[Work to be completed]:
Your task is to copy each line of the material that includes "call".

[The data]:
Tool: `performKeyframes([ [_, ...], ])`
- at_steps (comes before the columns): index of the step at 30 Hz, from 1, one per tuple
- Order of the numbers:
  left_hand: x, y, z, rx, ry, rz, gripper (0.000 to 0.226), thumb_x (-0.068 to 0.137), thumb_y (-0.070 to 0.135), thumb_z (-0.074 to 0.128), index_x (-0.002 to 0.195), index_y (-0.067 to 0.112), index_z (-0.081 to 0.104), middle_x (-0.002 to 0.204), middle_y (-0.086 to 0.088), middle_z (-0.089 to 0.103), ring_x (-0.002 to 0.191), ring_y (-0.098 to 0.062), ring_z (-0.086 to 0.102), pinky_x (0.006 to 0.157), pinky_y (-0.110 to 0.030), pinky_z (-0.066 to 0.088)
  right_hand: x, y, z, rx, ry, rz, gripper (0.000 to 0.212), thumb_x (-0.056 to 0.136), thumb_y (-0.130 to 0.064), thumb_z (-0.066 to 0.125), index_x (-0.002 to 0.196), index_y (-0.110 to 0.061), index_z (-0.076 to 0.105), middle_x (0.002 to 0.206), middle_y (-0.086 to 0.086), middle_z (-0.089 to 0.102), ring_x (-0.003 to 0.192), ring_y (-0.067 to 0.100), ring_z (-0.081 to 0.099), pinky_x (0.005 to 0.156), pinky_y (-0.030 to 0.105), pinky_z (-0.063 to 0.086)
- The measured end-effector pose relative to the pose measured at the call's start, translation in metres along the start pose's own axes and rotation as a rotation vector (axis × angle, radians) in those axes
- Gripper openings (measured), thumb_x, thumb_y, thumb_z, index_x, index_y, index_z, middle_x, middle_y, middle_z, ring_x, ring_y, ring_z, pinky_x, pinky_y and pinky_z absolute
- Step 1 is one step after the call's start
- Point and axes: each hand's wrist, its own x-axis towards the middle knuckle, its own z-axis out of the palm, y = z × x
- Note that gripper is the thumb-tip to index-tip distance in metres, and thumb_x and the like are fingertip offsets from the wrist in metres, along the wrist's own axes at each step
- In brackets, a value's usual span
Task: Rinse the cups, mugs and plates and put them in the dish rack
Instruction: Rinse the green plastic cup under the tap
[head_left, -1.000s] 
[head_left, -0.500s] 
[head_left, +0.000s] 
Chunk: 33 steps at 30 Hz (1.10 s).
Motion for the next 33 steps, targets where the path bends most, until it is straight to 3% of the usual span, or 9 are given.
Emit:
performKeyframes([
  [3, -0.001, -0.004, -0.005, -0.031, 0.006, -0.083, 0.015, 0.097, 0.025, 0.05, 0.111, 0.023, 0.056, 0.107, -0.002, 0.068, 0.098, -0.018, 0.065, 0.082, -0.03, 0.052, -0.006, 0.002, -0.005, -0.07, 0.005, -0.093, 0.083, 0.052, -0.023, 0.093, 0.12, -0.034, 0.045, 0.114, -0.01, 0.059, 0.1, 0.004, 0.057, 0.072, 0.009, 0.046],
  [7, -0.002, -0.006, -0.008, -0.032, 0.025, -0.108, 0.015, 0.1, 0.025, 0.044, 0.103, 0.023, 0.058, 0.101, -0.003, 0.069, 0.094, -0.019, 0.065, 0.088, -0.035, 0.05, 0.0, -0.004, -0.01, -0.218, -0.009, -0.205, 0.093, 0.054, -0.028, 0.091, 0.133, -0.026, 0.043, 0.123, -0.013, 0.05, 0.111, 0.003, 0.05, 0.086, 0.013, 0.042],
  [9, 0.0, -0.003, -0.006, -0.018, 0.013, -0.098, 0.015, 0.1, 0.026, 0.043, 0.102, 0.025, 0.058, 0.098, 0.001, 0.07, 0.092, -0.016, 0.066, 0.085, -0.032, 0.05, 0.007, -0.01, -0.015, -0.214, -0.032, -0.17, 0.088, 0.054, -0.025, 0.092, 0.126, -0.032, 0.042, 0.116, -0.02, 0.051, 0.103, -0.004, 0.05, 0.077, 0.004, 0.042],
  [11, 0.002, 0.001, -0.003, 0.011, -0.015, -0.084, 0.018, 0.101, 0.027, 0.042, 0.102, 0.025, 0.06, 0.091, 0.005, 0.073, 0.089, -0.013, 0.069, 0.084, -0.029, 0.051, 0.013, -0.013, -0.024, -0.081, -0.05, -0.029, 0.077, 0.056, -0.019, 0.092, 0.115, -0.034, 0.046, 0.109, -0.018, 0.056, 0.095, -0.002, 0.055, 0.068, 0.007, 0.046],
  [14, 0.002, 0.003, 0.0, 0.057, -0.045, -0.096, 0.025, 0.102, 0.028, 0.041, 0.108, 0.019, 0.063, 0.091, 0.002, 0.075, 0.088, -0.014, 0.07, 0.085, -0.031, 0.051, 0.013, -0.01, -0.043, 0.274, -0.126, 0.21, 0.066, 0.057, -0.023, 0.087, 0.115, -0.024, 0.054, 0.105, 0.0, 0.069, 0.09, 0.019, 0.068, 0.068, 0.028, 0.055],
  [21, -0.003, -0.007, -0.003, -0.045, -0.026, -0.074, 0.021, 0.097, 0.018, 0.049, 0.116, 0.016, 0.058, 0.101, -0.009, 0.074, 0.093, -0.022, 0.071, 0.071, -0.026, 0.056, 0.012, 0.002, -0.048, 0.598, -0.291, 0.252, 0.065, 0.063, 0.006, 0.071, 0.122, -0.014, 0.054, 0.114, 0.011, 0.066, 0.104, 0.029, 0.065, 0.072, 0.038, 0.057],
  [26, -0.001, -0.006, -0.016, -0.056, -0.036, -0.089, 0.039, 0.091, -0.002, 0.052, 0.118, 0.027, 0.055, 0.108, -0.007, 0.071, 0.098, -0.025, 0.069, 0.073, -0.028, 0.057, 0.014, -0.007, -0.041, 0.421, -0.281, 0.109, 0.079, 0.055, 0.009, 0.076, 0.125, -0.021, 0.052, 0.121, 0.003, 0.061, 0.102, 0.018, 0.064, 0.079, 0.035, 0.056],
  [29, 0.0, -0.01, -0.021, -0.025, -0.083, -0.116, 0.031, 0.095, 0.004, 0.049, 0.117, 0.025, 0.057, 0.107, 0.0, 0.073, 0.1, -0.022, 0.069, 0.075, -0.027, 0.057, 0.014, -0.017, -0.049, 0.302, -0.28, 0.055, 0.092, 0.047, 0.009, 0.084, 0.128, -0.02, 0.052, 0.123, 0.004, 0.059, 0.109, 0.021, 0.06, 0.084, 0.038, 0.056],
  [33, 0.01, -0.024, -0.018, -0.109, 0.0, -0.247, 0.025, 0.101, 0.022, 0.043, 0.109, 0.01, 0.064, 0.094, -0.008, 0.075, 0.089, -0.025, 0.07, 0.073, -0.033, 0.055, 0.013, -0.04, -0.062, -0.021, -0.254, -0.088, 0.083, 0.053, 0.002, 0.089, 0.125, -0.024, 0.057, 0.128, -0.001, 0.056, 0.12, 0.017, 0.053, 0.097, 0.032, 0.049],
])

[Response]:
- The measured end-effector pose relative to the pose measured at the call's start, translation in metres along the start pose's own axes and rotation as a rotation vector (axis × angle, radians) in those axes
- Step 1 is one step after the call's start

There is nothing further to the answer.